If Composite continues to evolve along enterprise lines — adding audit logs, granular role-based control, and alignment with compliance frameworks already frequently called out — it could serve buyers where they are: hungry for demonstrable productivity gains without having to add new data paths into ones they already have to vet.
A crowded but early landscape for browser-based agents
The agent space is becoming crowded. New AI browsers try to reimagine the interface; productivity suites get in your face with platform-centric agents that have highly enriched internal context. Others like Highlight play with the whole desktop as a context, and niche tools focus on specific artifacts (examples are spreadsheets). Composite’s cross-browser philosophy is different: it takes the web as it is and then makes sure that it works across a wide range of apps.
The problem for every player is to do that in a way that proves durable efficiency gains. Buyers will want to see shrinkage in time-to-resolution, diminished manual switching overhead, and consistent task success rates — not just cool demos. Get past the froth. Analysts have observed a transition from “prompting” to “doing” in enterprise AI; the winners will quantify that shift with defensible metrics.

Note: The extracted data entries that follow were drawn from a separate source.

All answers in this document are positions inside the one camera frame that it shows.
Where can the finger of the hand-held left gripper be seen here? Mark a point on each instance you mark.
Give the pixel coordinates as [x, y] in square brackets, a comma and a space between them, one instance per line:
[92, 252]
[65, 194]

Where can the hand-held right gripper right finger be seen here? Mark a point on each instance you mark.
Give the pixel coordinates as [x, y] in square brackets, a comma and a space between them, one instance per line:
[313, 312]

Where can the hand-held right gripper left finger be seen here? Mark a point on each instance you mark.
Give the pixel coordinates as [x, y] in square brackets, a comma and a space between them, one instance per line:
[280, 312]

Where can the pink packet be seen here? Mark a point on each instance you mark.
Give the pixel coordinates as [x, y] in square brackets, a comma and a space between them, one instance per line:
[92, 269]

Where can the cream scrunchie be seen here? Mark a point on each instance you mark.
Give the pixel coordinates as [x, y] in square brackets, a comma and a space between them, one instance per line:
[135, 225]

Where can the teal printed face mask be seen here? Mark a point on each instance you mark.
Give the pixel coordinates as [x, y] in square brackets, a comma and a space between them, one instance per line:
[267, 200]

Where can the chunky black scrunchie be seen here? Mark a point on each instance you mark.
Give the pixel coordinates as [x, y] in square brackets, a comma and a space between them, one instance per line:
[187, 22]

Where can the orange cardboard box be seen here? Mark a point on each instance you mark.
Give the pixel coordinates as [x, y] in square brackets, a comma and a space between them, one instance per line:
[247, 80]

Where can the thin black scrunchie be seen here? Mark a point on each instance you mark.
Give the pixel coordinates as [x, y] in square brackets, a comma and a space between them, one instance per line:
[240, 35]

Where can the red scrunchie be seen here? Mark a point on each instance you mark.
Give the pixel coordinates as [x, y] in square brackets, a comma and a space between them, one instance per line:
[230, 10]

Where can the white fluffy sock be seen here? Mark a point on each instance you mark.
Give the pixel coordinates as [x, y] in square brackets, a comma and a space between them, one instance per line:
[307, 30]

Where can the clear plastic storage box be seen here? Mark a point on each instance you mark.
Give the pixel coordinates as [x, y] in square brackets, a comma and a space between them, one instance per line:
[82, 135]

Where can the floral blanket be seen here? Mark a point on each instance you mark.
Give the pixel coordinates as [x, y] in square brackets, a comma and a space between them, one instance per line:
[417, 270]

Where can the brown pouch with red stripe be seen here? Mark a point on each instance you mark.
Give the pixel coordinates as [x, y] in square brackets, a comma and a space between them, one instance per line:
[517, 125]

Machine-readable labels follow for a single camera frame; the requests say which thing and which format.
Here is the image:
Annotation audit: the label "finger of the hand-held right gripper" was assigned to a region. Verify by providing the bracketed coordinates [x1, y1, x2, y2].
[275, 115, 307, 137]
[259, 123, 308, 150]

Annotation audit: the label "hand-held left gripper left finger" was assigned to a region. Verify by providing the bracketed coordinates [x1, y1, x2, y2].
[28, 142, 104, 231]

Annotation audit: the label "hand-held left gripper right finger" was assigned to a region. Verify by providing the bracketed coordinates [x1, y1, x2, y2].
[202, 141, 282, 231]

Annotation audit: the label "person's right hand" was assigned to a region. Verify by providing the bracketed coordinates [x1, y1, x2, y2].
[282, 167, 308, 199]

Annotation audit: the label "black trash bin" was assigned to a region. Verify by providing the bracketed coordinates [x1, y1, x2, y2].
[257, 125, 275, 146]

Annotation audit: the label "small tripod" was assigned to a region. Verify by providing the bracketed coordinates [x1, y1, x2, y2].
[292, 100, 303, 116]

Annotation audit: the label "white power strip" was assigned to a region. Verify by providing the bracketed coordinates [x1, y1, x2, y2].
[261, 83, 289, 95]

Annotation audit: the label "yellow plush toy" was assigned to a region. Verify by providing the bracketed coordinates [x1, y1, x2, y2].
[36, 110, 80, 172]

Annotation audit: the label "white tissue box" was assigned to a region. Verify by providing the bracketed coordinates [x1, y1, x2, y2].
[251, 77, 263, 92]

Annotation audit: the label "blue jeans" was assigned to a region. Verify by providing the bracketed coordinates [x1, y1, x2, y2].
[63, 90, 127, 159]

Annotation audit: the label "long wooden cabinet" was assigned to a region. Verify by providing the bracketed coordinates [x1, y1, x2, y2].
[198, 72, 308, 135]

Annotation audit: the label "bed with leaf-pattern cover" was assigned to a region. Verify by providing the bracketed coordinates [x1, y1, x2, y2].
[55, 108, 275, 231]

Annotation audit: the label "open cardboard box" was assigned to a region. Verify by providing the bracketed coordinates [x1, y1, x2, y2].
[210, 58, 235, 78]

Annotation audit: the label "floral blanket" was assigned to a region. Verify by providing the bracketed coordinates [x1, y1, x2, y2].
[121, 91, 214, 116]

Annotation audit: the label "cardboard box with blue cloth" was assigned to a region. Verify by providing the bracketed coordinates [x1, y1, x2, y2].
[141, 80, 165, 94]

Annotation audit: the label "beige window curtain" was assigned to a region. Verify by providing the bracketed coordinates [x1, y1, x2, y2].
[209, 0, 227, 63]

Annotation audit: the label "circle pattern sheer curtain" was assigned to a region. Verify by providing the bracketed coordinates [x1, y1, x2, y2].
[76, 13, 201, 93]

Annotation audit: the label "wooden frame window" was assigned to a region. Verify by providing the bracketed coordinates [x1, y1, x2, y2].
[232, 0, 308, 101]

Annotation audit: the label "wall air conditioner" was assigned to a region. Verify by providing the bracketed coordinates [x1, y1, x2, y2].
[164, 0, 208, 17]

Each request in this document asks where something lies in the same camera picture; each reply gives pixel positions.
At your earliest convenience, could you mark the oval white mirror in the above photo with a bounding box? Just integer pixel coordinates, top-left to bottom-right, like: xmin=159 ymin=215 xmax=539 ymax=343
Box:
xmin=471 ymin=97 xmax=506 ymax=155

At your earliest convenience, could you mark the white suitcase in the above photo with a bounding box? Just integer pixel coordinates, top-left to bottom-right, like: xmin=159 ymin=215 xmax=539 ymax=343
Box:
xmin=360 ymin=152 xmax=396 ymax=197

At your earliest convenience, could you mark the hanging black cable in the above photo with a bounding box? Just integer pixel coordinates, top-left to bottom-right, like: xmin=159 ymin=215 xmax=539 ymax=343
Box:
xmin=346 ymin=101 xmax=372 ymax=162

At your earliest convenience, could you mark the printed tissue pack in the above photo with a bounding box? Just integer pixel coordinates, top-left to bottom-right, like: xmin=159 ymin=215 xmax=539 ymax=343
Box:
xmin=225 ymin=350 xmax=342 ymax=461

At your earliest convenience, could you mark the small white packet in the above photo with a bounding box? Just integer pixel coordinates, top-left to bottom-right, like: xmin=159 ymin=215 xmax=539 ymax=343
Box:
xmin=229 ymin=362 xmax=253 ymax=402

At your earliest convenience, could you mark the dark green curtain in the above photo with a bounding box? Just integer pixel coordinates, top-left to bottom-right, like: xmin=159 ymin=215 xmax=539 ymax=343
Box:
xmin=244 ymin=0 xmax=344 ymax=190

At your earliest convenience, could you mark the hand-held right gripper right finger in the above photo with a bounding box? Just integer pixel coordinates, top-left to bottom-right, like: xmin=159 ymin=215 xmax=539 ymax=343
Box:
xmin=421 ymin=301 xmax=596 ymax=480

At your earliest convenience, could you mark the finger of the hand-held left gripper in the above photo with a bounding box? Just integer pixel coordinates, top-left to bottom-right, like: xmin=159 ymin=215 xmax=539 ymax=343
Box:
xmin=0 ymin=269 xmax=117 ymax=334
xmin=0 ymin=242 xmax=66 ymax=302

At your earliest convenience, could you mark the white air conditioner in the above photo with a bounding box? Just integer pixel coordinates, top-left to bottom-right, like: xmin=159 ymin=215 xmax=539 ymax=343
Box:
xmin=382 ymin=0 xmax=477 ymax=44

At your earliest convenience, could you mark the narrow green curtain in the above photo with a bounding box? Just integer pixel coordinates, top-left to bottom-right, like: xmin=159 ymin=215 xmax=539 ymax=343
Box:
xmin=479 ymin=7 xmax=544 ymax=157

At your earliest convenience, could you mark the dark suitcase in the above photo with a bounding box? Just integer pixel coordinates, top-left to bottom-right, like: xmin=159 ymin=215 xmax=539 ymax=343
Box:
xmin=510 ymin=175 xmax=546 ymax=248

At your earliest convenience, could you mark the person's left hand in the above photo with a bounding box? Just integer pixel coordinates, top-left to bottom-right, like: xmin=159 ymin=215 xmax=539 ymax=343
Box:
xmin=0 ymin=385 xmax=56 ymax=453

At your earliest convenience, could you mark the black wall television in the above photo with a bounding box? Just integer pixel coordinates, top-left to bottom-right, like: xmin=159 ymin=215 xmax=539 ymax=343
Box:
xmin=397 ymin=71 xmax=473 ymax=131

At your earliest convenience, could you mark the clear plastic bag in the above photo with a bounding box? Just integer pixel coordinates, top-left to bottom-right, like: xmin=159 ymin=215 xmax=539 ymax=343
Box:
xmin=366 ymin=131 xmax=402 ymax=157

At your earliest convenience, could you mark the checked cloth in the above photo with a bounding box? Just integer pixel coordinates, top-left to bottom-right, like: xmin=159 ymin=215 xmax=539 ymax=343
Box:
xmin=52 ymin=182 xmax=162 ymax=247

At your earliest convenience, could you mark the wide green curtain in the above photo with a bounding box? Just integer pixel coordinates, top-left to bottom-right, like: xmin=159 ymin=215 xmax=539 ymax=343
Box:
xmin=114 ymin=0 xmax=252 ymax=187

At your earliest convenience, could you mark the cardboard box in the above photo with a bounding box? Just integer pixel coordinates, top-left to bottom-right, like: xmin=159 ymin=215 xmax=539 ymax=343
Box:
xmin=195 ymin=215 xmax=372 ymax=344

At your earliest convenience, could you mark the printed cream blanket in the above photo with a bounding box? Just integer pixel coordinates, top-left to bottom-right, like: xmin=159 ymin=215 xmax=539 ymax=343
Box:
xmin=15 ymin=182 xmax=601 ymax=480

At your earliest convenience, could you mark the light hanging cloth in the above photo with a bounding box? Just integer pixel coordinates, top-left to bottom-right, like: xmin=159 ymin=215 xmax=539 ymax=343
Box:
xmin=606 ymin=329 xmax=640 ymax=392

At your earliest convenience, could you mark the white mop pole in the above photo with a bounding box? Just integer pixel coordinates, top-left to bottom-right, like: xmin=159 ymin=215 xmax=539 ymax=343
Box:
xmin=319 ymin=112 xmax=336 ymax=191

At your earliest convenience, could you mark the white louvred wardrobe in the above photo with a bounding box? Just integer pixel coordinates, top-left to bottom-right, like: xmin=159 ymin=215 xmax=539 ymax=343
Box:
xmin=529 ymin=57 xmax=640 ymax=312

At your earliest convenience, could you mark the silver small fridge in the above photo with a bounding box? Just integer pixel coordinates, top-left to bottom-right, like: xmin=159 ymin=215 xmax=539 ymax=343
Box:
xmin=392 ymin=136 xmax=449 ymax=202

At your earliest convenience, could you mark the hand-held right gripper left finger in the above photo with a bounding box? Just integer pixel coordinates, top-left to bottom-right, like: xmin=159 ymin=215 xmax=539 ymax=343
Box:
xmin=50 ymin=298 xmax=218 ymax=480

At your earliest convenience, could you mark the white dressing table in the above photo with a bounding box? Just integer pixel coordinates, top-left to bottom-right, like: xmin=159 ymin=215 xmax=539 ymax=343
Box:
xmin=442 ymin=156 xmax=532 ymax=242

What to watch next as Composite scales its agent
Immediate goals include wider support among browsers and tasks, stronger task discovery, and dependable scheduling. For the longer term, integrations with identity providers and audit exports, along with team-level administration, may determine whether Composite becomes a department-wide standard or more of a power-user tool.
Founded by investors who understand developer and enterprise adoption cycles, Composite is laying the groundwork to test an attractive hypothesis: the fastest road to agentic work isn’t a new browser; it’s smarter automation inside the ones professionals trust today.